Patients and Methods: Ten academic centers across Turkey participated in this prospective trial. Consecutive breast cancer patients with pT1-3, pN0-N1mic, ER-positive, and HER2-negative tumors were identified at multidisciplinary tumor conferences. The initial treatment decision was recorded before tumor blocks were sent to the central laboratory. Each case was brought back to tumor conference after receiving the RS result. Both pre- and post-RS treatment decisions and physician perceptions were recorded on questionnaire forms. Correlations between RS and classical risk factors were evaluated using univariate and multivariate analyses.

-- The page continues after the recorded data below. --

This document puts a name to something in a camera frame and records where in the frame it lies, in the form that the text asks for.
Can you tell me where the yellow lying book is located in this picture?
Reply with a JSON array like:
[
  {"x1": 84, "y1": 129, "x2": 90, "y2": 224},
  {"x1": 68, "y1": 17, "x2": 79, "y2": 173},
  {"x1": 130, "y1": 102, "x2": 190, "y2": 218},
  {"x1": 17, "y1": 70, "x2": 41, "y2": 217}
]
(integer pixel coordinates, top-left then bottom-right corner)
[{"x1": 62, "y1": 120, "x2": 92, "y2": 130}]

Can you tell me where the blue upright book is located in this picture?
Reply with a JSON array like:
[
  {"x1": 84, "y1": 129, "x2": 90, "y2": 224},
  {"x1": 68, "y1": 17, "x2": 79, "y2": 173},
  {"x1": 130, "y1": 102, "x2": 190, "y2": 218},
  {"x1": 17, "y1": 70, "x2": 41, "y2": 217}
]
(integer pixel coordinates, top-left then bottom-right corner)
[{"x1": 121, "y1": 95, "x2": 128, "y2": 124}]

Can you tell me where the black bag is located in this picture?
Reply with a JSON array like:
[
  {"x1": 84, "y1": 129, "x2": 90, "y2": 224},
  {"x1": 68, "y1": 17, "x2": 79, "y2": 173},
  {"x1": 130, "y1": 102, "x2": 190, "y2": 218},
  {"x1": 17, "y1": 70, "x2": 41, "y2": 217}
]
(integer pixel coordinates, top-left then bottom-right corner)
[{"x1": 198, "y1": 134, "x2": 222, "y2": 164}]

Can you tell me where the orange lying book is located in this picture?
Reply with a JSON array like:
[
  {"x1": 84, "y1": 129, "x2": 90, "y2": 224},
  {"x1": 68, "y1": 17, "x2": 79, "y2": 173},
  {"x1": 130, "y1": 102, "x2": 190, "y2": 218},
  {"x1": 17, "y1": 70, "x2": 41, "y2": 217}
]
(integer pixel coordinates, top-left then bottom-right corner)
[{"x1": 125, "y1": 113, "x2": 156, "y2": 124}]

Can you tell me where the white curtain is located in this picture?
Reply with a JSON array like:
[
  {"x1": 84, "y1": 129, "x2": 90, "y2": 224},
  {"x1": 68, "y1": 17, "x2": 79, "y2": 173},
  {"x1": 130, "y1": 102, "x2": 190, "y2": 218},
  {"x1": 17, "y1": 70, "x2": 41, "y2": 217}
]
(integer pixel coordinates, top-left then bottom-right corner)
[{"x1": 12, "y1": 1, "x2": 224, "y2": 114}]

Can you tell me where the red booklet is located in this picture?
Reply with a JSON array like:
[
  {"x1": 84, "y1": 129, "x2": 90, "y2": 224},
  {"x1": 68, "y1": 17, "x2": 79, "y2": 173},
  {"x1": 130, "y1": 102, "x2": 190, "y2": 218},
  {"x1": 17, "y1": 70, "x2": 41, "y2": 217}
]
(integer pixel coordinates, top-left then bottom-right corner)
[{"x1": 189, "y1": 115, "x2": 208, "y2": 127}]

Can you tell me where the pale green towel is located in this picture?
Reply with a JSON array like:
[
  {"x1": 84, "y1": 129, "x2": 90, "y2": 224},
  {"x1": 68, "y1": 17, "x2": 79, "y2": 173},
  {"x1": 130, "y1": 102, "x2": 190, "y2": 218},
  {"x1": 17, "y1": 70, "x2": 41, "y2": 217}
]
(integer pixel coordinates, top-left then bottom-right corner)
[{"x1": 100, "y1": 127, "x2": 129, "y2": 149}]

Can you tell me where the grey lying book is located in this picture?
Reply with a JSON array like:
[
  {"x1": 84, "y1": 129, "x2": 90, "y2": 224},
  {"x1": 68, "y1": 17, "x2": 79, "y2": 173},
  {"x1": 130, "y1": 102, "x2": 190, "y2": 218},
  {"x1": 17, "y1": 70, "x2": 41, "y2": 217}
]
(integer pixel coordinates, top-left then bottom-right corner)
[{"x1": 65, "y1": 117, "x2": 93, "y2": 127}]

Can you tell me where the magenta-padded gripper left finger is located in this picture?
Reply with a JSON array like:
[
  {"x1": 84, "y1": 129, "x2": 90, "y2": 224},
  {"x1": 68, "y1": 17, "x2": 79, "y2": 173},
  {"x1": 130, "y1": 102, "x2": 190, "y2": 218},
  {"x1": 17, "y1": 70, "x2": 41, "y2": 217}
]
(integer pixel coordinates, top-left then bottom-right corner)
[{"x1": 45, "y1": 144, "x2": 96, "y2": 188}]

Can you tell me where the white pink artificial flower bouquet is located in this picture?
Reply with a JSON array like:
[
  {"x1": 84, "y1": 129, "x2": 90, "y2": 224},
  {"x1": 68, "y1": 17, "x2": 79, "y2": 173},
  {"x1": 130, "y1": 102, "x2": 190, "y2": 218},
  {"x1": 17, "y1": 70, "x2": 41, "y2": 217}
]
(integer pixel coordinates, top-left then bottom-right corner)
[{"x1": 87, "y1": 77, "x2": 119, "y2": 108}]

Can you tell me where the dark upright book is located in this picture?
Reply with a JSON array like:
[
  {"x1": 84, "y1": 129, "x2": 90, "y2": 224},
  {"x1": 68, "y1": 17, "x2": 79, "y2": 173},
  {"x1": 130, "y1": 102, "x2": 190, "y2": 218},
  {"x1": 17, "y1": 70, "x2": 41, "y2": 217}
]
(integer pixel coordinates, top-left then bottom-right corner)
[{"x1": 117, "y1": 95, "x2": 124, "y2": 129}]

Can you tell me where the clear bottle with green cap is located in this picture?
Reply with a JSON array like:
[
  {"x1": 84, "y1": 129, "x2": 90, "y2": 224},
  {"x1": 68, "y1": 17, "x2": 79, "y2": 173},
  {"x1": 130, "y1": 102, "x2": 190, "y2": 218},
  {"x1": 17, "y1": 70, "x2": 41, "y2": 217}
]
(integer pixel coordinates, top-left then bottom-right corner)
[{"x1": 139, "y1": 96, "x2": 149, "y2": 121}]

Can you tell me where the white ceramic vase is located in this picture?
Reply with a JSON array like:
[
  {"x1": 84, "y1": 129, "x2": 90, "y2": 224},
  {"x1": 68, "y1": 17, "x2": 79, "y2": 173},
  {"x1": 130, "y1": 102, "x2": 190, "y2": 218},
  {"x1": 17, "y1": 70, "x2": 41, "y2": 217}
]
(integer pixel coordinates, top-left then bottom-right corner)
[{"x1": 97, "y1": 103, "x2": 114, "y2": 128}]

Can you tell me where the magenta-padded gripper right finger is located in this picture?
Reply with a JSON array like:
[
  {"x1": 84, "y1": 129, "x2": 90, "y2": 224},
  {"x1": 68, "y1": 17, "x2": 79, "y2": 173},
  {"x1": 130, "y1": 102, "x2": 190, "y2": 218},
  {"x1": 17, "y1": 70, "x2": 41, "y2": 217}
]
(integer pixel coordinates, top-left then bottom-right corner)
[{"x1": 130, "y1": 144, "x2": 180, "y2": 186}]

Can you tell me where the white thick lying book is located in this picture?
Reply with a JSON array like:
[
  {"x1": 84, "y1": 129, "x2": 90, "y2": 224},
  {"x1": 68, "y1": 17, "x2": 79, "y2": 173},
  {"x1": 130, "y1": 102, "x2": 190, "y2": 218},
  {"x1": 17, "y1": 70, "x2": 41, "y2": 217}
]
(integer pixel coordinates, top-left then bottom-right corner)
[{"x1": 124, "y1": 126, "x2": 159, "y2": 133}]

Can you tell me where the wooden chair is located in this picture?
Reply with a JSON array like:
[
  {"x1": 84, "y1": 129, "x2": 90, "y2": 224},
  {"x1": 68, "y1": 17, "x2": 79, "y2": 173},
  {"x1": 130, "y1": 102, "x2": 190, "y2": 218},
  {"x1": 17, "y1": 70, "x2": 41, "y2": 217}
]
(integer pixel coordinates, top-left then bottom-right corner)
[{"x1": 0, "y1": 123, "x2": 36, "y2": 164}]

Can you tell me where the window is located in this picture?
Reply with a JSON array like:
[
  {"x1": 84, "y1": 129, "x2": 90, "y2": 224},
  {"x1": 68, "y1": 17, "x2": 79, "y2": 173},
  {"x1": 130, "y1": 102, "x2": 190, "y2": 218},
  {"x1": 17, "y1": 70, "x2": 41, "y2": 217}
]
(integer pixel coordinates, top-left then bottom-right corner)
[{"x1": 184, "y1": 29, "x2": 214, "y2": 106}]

Results: Ten centers enrolled a total of 165 patients. The median tumor size was 2 cm. Of 165 patients, 57% had low RS, 35% had intermediate RS, and 8% had high RS, respectively. The overall rate of change in treatment decision was 33%. Initially, chemotherapy followed by hormonal therapy (CT+HT) was recommended to 92 (56%) of all patients, which decreased to 61 (37%) patients post-RS assay (p<0.001). Multivariate analysis indicated that progesterone receptor (PR) and Ki-67 scores were significantly related to RS.
Conclusion: Oncotype DX testing may provide meaningful additional information in carefully selected patients.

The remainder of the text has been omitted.